A Imagem Corsária: Bando e Contra - Bando
Origens e ocupação do Vale Proibido do sertão do rio Preto
Texto e Fotos: André P. Braga
Introdução:
Tentar compreender os caminhos do contrabando, ou descaminhos do ouro como se refere a literatura histórica da época colonial, é realizar uma imersão em entrelinhas ainda pouco compreendidas e analisadas de nossa herança. É engendrar-se por entre uma imbricada rede de relações institucionais, públicas, e privadas sempre tratada de maneira dissimulada, talvez por serem correlatas à ética e à moralidade. E também pelo seu caráter ilusivo, o que levam ainda hoje, muitos a encararem o contrabando a partir de preconceitos de caráter moral e econômico. A chave da compreensão está em seu oposto, onde os infratores devem ser compreendidos como “empreendedores que pertenciam ao sistema, com boas conexões com as elites e governantes”. Analisar o contrabando é um instrumento chave para se estudar a sociedade Colonial Brasileira, uma possibilidade de entender o funcionamento do mercantilismo, o sistema jurídico, e a ética pública e privada no mundo luso-brasileiro. É abrir caminhos para nossa compreensão dos valores e do comportamento coletivo durante o período colonial
A palavra “Bosquejo”, segundo dicionário Aurélio, significa primeiros traços, imprecisos ainda, que antecedem o plano geral de uma obra, e iniciais no processo de criação. Descrição sumária, resumo, síntese.

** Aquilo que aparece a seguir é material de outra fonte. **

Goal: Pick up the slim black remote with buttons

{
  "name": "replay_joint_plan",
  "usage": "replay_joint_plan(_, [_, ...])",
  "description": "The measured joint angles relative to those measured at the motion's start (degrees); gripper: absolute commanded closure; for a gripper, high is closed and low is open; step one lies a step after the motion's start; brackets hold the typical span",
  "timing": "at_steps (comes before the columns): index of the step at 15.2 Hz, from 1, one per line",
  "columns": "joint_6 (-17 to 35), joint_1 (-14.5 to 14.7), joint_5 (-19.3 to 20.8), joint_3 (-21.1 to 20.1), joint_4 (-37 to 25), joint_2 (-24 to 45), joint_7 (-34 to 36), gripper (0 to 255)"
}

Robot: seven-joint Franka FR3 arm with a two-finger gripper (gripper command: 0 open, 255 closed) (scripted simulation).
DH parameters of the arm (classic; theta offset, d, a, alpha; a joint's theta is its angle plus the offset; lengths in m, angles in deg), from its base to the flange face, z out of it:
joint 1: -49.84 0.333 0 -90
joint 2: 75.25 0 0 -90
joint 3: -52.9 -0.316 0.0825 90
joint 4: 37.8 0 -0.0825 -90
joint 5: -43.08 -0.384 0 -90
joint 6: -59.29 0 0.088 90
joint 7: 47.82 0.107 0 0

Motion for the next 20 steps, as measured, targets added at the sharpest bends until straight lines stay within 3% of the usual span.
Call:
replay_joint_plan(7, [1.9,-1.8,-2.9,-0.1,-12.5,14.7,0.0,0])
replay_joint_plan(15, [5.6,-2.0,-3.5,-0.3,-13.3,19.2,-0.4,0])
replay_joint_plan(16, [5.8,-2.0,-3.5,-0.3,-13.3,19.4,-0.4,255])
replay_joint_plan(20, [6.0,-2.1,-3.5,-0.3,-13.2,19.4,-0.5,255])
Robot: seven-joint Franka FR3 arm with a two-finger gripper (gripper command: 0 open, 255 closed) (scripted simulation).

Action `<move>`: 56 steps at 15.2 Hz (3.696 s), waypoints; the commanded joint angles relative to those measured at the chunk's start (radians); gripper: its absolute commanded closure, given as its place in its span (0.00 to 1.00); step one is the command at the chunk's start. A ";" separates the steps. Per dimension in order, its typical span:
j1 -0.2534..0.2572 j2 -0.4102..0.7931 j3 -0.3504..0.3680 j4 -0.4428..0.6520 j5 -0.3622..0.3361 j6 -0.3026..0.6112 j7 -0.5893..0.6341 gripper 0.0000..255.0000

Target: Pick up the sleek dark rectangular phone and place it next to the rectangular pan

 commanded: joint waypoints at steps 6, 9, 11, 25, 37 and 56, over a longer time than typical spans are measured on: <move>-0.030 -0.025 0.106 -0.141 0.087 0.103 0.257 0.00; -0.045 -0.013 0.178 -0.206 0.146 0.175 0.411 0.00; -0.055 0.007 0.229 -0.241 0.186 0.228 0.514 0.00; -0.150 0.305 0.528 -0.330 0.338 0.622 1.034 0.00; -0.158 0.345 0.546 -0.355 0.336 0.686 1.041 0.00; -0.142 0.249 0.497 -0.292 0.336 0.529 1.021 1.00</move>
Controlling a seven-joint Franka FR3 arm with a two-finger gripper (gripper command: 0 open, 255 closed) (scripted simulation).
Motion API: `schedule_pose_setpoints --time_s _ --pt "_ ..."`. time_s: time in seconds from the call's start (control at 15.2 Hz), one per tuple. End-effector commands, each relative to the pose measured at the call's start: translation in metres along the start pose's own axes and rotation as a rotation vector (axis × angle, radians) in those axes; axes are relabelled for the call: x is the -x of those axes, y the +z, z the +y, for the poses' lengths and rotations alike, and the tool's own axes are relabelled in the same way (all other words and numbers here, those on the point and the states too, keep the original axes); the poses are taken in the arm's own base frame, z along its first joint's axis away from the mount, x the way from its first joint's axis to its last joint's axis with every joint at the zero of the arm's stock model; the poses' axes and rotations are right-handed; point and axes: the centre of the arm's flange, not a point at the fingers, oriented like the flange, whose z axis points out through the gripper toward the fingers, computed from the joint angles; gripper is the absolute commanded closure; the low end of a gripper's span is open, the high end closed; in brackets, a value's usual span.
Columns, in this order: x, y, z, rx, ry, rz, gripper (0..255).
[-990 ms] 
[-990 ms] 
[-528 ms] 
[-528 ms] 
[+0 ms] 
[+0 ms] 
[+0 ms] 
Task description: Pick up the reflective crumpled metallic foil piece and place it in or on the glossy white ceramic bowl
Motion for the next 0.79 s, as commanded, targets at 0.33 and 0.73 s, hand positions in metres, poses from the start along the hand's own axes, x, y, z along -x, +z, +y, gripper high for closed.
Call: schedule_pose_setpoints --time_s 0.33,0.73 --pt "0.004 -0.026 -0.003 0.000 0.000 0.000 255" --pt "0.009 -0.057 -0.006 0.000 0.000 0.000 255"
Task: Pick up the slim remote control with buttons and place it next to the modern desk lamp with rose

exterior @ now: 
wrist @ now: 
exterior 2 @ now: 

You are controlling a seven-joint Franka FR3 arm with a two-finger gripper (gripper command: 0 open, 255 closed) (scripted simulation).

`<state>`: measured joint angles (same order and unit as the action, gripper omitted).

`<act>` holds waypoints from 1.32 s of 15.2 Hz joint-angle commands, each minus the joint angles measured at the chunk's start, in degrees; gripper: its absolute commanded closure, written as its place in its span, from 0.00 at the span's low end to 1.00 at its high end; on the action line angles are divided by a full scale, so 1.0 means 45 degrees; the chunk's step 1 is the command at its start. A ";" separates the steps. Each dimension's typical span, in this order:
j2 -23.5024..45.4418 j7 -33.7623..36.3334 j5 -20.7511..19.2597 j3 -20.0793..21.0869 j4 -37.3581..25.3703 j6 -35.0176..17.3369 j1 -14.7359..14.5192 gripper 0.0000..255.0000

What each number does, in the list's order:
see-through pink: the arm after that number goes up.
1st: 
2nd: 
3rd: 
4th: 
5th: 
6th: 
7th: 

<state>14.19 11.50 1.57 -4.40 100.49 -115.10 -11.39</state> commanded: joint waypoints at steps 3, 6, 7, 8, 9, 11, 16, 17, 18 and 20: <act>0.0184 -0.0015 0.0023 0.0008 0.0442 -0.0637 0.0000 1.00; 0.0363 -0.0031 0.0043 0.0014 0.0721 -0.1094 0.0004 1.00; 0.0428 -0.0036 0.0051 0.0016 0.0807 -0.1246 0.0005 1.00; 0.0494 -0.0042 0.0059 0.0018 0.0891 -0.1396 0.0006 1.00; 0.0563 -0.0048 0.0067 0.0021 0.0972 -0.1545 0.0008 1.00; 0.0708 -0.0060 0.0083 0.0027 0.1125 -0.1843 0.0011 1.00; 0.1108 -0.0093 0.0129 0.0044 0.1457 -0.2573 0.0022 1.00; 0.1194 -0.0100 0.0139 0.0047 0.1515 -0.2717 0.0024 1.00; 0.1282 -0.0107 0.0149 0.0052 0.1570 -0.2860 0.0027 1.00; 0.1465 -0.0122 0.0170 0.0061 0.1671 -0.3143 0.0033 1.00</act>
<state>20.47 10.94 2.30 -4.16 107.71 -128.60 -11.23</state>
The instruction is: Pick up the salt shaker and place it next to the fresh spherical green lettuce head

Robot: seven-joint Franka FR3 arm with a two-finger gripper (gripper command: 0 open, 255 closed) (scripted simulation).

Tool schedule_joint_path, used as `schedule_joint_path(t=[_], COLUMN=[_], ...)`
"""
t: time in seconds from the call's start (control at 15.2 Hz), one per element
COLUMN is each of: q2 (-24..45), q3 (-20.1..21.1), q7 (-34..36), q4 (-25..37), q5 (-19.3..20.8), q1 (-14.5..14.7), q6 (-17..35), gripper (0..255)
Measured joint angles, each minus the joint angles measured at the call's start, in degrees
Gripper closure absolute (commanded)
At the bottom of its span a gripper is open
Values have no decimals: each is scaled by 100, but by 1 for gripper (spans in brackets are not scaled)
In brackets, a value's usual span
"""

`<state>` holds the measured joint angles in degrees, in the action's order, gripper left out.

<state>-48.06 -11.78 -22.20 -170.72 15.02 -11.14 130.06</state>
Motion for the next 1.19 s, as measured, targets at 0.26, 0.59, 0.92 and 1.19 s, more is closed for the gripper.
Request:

A seguir transcrevo partes de bosquejo lítero – histórico, de autoria do Bacharel Rodolfo Portugal Milward de Azevedo, publicado originalmente na “Gazeta de Leopoldina” (Leopoldina- MG) em 23 de Junho de 1921. As declarações foram transcritas no Jornal “A Ordem”, de Rio Preto, em junho de 1921. Extraídos dos escritos originais do Dr. Henrique Furtado Portugal em parte publicado na Revista do Instituto Histórico e Geográfico de Minas Gerais, (volume XVI 1975)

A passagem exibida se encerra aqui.